• YOUR INSTRUCTIONS
Reproduce each line from the first in the data through the line that contains "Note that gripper" exactly; give nothing else.

============================================================

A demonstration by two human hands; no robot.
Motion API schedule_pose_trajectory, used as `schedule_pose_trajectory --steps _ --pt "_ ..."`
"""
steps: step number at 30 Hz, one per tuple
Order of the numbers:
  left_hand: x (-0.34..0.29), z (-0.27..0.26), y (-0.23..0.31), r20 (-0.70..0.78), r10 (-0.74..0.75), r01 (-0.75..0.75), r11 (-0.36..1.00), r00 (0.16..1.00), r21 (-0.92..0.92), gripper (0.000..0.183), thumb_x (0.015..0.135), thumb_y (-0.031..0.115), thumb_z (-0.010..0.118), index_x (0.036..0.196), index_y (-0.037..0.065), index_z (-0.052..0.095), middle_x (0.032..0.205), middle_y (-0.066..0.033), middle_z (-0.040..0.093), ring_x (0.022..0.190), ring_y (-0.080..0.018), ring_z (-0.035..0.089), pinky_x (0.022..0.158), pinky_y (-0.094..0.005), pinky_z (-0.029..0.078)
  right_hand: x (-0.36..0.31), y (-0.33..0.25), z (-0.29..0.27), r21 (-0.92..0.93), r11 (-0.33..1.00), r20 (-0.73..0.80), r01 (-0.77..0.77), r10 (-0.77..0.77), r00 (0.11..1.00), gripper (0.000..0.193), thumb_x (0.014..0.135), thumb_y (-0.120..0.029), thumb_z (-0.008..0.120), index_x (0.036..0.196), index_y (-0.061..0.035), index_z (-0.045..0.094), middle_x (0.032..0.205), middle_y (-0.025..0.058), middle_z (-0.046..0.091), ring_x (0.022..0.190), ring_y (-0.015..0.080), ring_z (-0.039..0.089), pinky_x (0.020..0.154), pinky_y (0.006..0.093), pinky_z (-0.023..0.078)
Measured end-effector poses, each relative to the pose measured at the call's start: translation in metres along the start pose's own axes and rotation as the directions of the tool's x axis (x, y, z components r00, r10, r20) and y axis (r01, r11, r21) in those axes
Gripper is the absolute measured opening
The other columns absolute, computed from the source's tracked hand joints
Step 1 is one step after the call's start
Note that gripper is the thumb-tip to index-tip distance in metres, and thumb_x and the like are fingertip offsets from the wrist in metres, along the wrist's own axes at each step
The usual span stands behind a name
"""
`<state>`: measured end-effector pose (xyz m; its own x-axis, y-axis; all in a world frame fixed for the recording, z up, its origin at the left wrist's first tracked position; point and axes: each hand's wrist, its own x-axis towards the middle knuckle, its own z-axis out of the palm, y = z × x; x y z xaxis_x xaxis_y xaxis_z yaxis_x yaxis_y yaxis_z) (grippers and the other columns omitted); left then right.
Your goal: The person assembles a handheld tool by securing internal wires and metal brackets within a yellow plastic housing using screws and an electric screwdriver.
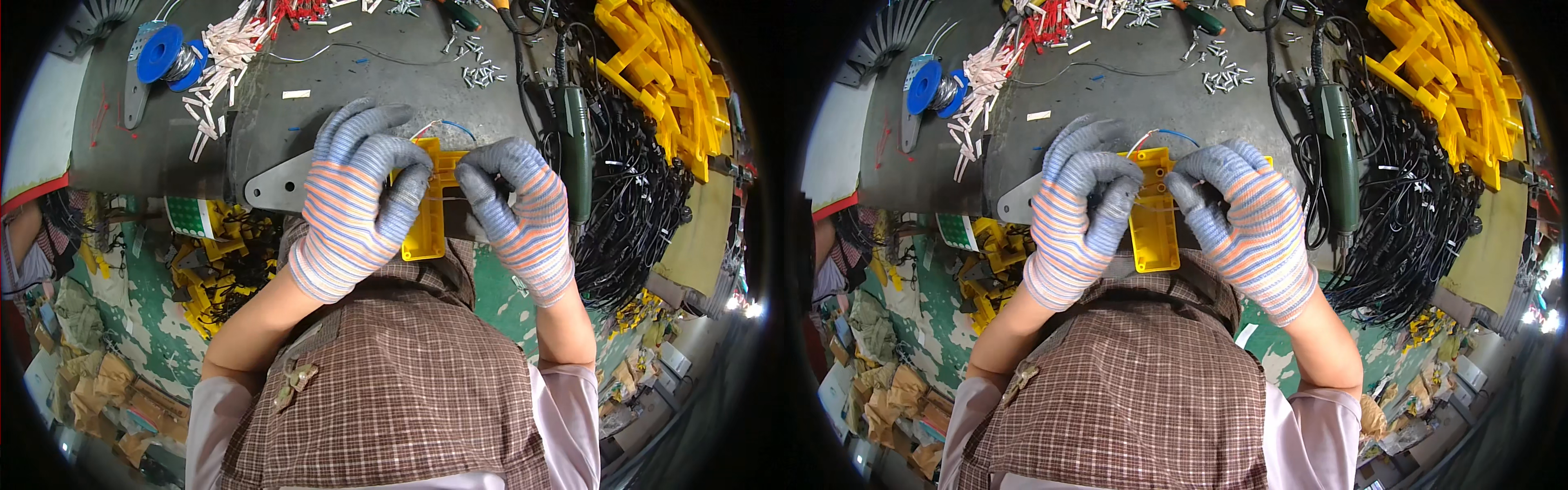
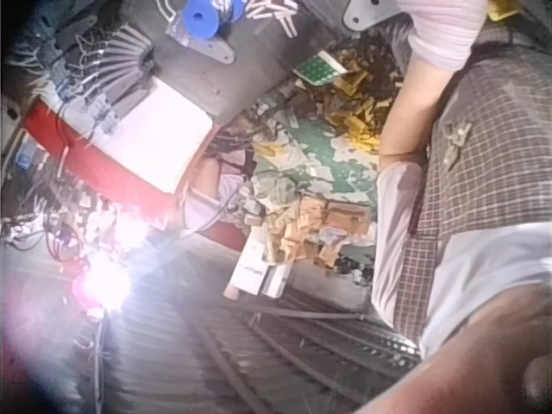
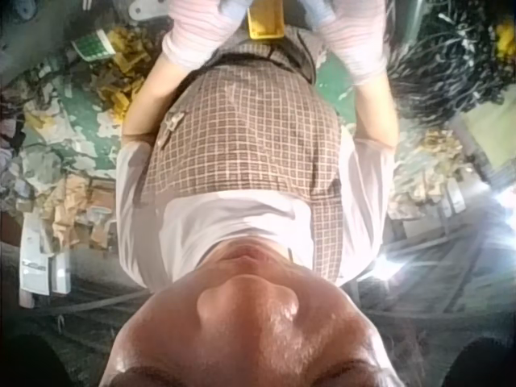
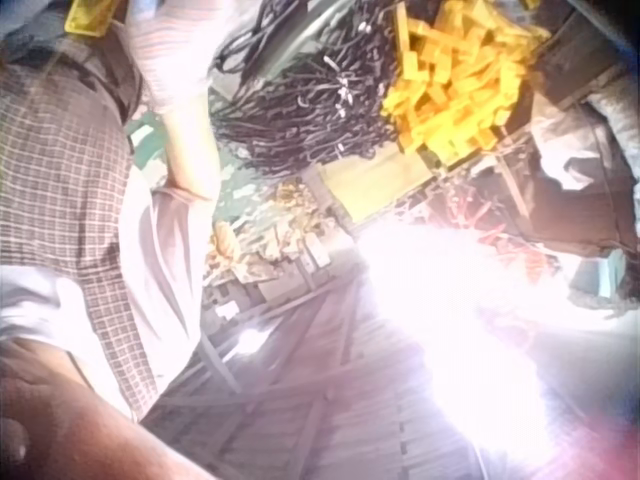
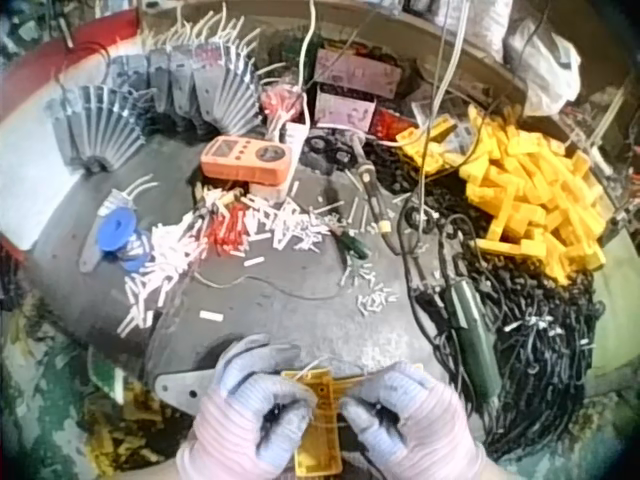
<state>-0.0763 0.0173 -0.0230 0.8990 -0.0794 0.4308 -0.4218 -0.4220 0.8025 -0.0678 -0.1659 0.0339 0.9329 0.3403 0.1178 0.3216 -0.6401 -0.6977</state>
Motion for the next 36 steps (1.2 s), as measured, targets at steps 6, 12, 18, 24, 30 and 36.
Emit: schedule_pose_trajectory --steps 6,12,18,24,30,36 --pt "0.003 -0.007 0.003 0.108 0.055 -0.064 0.995 0.993 0.080 0.018 0.077 0.018 0.070 0.092 0.008 0.064 0.114 -0.0174 0.060 0.111 -0.0394 0.053 0.101 -0.0489 0.038 0.000 -0.004 -0.001 -0.064 0.998 0.069 0.029 -0.025 0.997 0.012 0.079 -0.011 0.070 0.087 -0.0035 0.064 0.082 0.0105 0.063 0.072 0.0298 0.062 0.062 0.0365 0.051" --pt "-0.002 -0.003 -0.001 0.120 0.054 -0.070 0.988 0.991 0.135 0.020 0.074 0.023 0.073 0.091 0.013 0.068 0.115 -0.0122 0.061 0.114 -0.0376 0.051 0.101 -0.0512 0.035 0.000 -0.005 0.000 0.037 0.997 0.075 -0.073 0.070 0.995 0.013 0.080 -0.012 0.070 0.088 -0.0033 0.064 0.083 0.0104 0.064 0.073 0.0284 0.063 0.063 0.0358 0.051" --pt "0.000 -0.004 -0.003 0.108 0.011 -0.019 0.997 0.994 0.071 0.016 0.074 0.022 0.072 0.088 0.014 0.068 0.112 -0.0148 0.061 0.111 -0.0394 0.053 0.101 -0.0511 0.036 -0.003 -0.007 -0.008 -0.054 0.997 0.062 -0.062 0.065 0.996 0.014 0.079 -0.012 0.069 0.090 -0.0047 0.064 0.084 0.0106 0.063 0.075 0.0286 0.062 0.064 0.0379 0.051" --pt "0.005 -0.012 0.006 0.248 -0.051 0.018 0.991 0.967 0.135 0.016 0.075 0.021 0.070 0.088 0.011 0.068 0.113 -0.0167 0.061 0.113 -0.0398 0.053 0.103 -0.0503 0.034 -0.009 0.000 -0.007 -0.536 0.801 0.302 0.265 -0.111 0.947 0.022 0.072 -0.014 0.069 0.092 -0.0098 0.062 0.094 0.0090 0.057 0.084 0.0291 0.062 0.065 0.0380 0.053" --pt "0.003 -0.009 0.007 0.290 -0.014 -0.054 0.973 0.957 0.225 0.017 0.075 0.025 0.070 0.087 0.012 0.068 0.111 -0.0140 0.061 0.112 -0.0379 0.053 0.105 -0.0523 0.031 -0.015 0.003 -0.006 -0.219 0.968 0.169 0.120 -0.083 0.982 0.012 0.072 -0.014 0.068 0.083 -0.0087 0.065 0.087 0.0097 0.059 0.078 0.0286 0.061 0.065 0.0377 0.052" --pt "0.002 -0.009 0.004 0.272 0.011 -0.069 0.977 0.962 0.203 0.019 0.074 0.028 0.072 0.085 0.014 0.068 0.105 -0.0127 0.062 0.108 -0.0357 0.054 0.101 -0.0537 0.033 -0.013 0.005 -0.001 -0.103 0.993 0.120 0.064 -0.052 0.991 0.014 0.071 -0.014 0.068 0.083 -0.0077 0.066 0.084 0.0097 0.060 0.076 0.0291 0.061 0.066 0.0389 0.051"
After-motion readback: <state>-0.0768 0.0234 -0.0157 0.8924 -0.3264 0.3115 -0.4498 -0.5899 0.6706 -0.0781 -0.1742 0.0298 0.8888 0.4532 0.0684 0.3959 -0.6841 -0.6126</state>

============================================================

• FINISHED TASK
A demonstration by two human hands; no robot.
Motion API schedule_pose_trajectory, used as `schedule_pose_trajectory --steps _ --pt "_ ..."`
"""
steps: step number at 30 Hz, one per tuple
Order of the numbers:
  left_hand: x (-0.34..0.29), z (-0.27..0.26), y (-0.23..0.31), r20 (-0.70..0.78), r10 (-0.74..0.75), r01 (-0.75..0.75), r11 (-0.36..1.00), r00 (0.16..1.00), r21 (-0.92..0.92), gripper (0.000..0.183), thumb_x (0.015..0.135), thumb_y (-0.031..0.115), thumb_z (-0.010..0.118), index_x (0.036..0.196), index_y (-0.037..0.065), index_z (-0.052..0.095), middle_x (0.032..0.205), middle_y (-0.066..0.033), middle_z (-0.040..0.093), ring_x (0.022..0.190), ring_y (-0.080..0.018), ring_z (-0.035..0.089), pinky_x (0.022..0.158), pinky_y (-0.094..0.005), pinky_z (-0.029..0.078)
  right_hand: x (-0.36..0.31), y (-0.33..0.25), z (-0.29..0.27), r21 (-0.92..0.93), r11 (-0.33..1.00), r20 (-0.73..0.80), r01 (-0.77..0.77), r10 (-0.77..0.77), r00 (0.11..1.00), gripper (0.000..0.193), thumb_x (0.014..0.135), thumb_y (-0.120..0.029), thumb_z (-0.008..0.120), index_x (0.036..0.196), index_y (-0.061..0.035), index_z (-0.045..0.094), middle_x (0.032..0.205), middle_y (-0.025..0.058), middle_z (-0.046..0.091), ring_x (0.022..0.190), ring_y (-0.015..0.080), ring_z (-0.039..0.089), pinky_x (0.020..0.154), pinky_y (0.006..0.093), pinky_z (-0.023..0.078)
Measured end-effector poses, each relative to the pose measured at the call's start: translation in metres along the start pose's own axes and rotation as the directions of the tool's x axis (x, y, z components r00, r10, r20) and y axis (r01, r11, r21) in those axes
Gripper is the absolute measured opening
The other columns absolute, computed from the source's tracked hand joints
Step 1 is one step after the call's start
Note that gripper is the thumb-tip to index-tip distance in metres, and thumb_x and the like are fingertip offsets from the wrist in metres, along the wrist's own axes at each step

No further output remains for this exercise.